Dataset items:
[Start of section]
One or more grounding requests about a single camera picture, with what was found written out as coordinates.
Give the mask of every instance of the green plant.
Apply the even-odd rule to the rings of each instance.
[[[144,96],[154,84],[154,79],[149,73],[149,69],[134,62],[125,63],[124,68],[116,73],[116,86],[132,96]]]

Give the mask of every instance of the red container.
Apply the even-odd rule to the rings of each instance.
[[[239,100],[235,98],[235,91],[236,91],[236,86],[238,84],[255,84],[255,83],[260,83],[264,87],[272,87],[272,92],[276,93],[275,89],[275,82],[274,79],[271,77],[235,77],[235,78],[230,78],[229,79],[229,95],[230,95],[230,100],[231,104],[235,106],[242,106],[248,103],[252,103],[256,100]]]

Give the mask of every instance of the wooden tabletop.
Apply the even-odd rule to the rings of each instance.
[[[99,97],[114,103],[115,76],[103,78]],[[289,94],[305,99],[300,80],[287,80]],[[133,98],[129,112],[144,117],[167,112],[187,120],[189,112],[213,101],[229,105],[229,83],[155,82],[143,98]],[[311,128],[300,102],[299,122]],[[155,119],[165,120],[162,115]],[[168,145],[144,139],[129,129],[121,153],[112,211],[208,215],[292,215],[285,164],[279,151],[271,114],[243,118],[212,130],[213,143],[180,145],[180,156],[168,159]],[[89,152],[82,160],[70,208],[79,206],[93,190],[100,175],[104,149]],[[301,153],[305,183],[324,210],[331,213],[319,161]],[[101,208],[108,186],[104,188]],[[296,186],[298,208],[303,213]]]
[End of section]
What you give back should be exactly the lines of the data above from the line with "Give the mask of every instance of the green" through the line with "Give the mask of every instance of the red", both of those included, and nothing more.

Exercise result:
Give the mask of every instance of the green plant.
Apply the even-odd rule to the rings of each instance.
[[[144,96],[154,84],[154,79],[149,73],[149,69],[134,62],[125,63],[124,68],[116,73],[116,86],[132,96]]]

Give the mask of every instance of the red container.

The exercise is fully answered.